Called another store and the guy said he would order me some and they would be like $12 a piece


----------



## AaronT (Apr 26, 2004)

You did the right thing. Not all bulbs are created equal and the GE Starcoats have been tested by the reef hobbyists to have excellent PAR and long life.


----------



## solchitlins (Sep 11, 2013)

I think I'm going to do 4 bulbs, three 6500's, and one 10k,



and maybe the corallfe color max that's on clearance at my pet supplies plus, and something else to kick on the other 2 switch for viewing fish, but not run it all the time



or I might put a 6500 and a 10k on the 2 bulb switch, for when I want to run just 2 lights, and maybe 4 bulb mode will be something like one 6500, one 10k, the colormax or a 3000 red bulb



that way I could run in either mode depending on how much light I want


----------



## solchitlins (Sep 11, 2013)

I'm still confused on bulbs.

Right now I'm developing black beard algae on some of my plants with my questionably aged 48" t5ho 6 bulb fixture, the guy said the bulbs were a year and a half old. I should have bought a smaller light but anyways, I can run it in 2, 4 or 6 bulb mode.

It's a dirted tank with safe t sorb cap, heavily planted and no co2.

I think I would like to try 2 quality bulbs, 8 hours a day over my 110gal, 48x24x22" tank. or should I try 4?

I was looking at aquacave and getting ready to buy a couple bulbs, I see they sell the 6500 GE starcoat, what should I pair this with?

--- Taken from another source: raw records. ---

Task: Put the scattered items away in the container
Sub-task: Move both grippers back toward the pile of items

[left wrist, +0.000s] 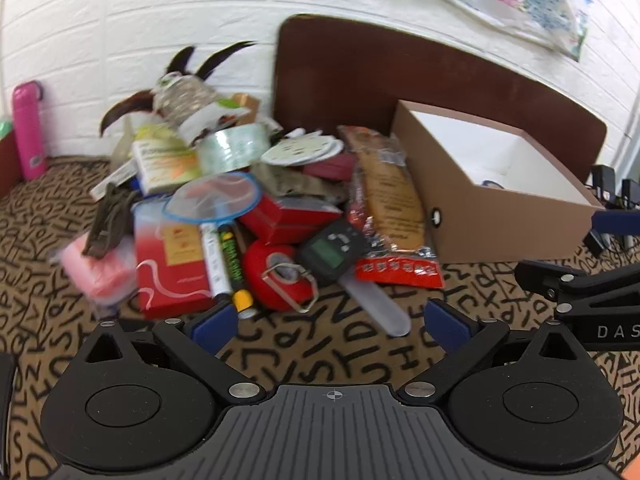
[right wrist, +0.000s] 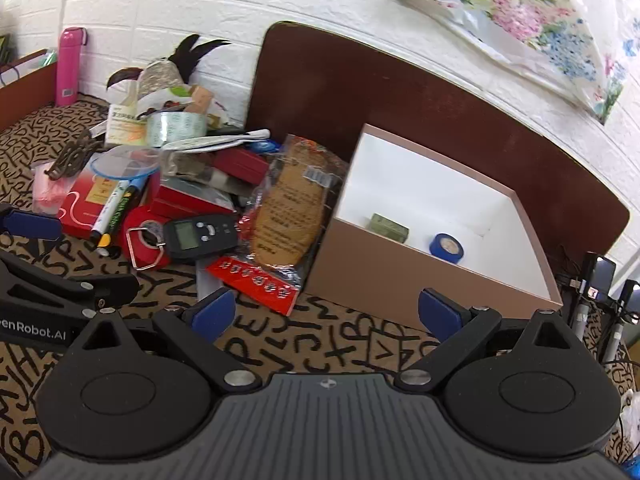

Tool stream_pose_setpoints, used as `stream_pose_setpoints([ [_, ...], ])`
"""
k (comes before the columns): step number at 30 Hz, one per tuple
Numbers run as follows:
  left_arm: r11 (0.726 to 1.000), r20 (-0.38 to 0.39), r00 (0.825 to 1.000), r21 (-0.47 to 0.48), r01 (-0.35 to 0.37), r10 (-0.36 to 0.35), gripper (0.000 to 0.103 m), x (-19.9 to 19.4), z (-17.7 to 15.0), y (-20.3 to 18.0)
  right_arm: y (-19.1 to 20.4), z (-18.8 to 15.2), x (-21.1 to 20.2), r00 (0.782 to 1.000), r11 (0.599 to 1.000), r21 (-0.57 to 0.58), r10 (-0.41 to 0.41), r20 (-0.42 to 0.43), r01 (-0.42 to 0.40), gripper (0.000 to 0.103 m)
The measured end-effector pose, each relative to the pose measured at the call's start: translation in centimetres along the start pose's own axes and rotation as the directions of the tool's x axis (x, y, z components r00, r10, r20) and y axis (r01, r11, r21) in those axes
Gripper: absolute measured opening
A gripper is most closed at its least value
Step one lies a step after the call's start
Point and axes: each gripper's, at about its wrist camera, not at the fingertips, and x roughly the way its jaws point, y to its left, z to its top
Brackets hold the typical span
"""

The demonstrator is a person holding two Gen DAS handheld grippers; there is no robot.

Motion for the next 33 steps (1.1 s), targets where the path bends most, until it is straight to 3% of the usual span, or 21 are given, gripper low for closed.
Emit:
stream_pose_setpoints([
  [3,1.000,-0.007,1.000,-0.021,-0.021,0.021,0.103,0.1,-1.3,1.3,0.7,-0.7,0.2,0.999,0.998,0.045,0.050,-0.003,-0.049,0.101],
  [8,0.994,-0.093,0.992,-0.064,-0.090,0.084,0.103,2.1,-4.5,4.3,2.5,-4.6,2.1,0.982,0.972,0.154,0.183,-0.040,-0.175,0.102],
  [11,0.987,-0.137,0.982,-0.078,-0.139,0.127,0.103,3.4,-6.0,6.0,4.3,-7.7,4.1,0.974,0.967,0.171,0.209,-0.093,-0.191,0.102],
  [14,0.985,-0.157,0.980,-0.097,-0.141,0.125,0.103,4.0,-6.5,6.9,5.8,-10.2,5.8,0.968,0.968,0.174,0.205,-0.142,-0.180,0.102],
  [17,0.987,-0.130,0.984,-0.082,-0.136,0.125,0.102,4.2,-6.2,6.9,6.2,-10.9,5.7,0.975,0.965,0.186,0.204,-0.094,-0.184,0.102],
  [26,0.990,-0.110,0.991,-0.111,-0.089,0.076,0.089,5.5,-4.5,7.2,6.8,-9.6,7.3,0.976,0.967,0.164,0.208,-0.063,-0.196,0.101],
  [33,0.973,-0.098,0.988,-0.212,0.096,-0.119,0.075,6.9,-2.3,6.4,7.3,-8.0,9.3,0.977,0.968,0.148,0.211,-0.031,-0.204,0.097],
])
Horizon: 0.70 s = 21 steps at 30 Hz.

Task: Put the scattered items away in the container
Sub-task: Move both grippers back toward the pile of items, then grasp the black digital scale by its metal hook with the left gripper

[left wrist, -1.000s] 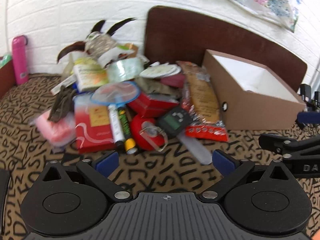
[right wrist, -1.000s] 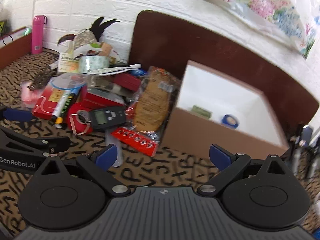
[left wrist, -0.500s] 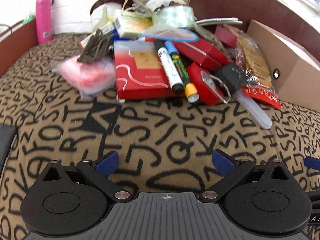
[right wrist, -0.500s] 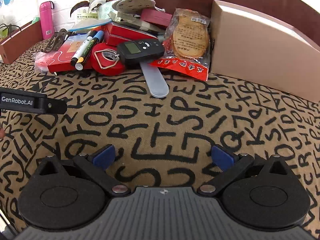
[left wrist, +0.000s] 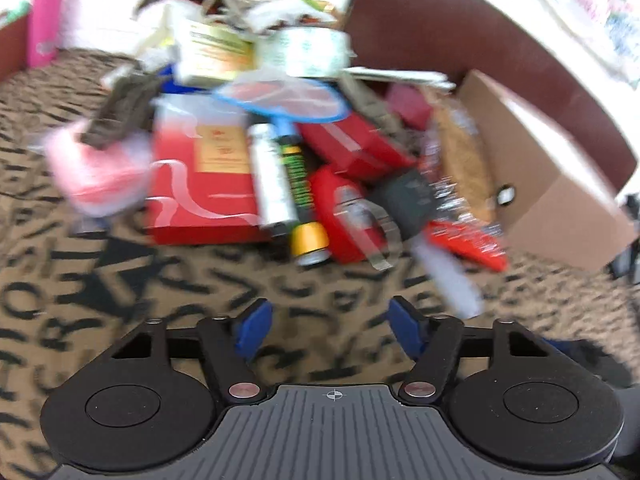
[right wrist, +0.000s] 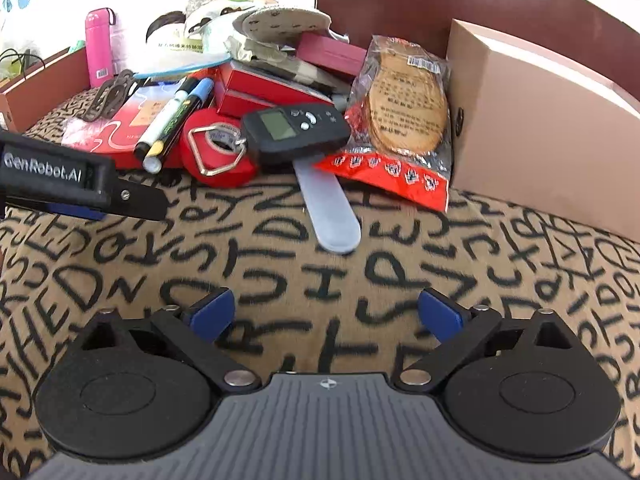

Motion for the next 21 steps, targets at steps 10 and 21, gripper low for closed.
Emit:
stream_pose_setpoints([
  [10,0.987,-0.007,0.999,-0.156,0.033,-0.034,0.043,3.1,2.3,0.0,0.0,1.7,1.8,0.998,1.000,0.006,-0.010,0.064,0.009,0.065],
  [21,0.984,-0.047,0.999,-0.178,0.003,-0.011,0.003,4.3,1.6,1.0,0.4,2.5,2.4,0.997,1.000,0.002,-0.024,0.068,0.024,0.036],
])
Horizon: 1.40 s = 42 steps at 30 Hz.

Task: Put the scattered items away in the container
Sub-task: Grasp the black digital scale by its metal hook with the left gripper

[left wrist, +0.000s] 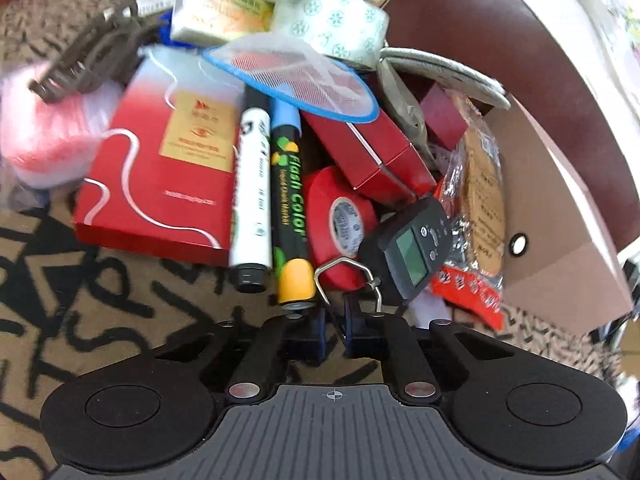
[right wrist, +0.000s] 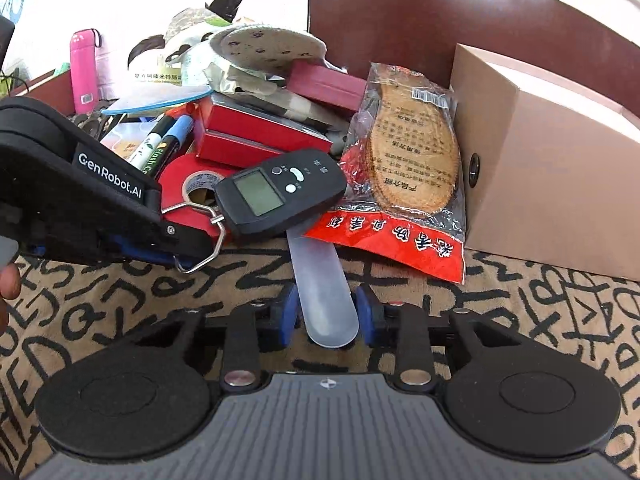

I was thinking a 10k bulb but I don't know what I'm looking for, which one is a decent 10k?
http://www.aquacave.com/T5-High-Output-Aquarium-Bulbs-C322.aspx


----------



## Zapins (Jul 28, 2004)

I think the difference between the bulbs is that people who have PAR meters have tested Giesemann bulbs and found they put out more PAR than other bulbs of a similar kelvin temperature. I think this makes a difference when your fixture only has one socket, but in your case with your overpowered lighting options you don't need to spend the cash on Giesemann bulbs, just go with a cheaper set.

3 x 6500 (or 5000 as Aaron said) and 1x, 10000 sounds just right. I run with this combo and it seems to balance the light out nicely, making things look the right color.

I read your thread on TPT as well by the way. http://www.plantedtank.net/forums/showthread.php?t=445745&page=2

The BBA can be killed with excel, but remember when you started asking questions about soil based tanks, one of the pieces of advise was that you are going to get algae for the first few weeks until the soil stops leaching. This is part of that process, and it will soon settle down. Just spot treat with excel for now and wait it out.


----------



## solchitlins (Sep 11, 2013)

thanks, where do I find a 10k bulb? I can go to my local hydro store and buy 6500's, but not sure what a 10k looks like, If I go to a pet store is it listed as a blue reef light or what?


----------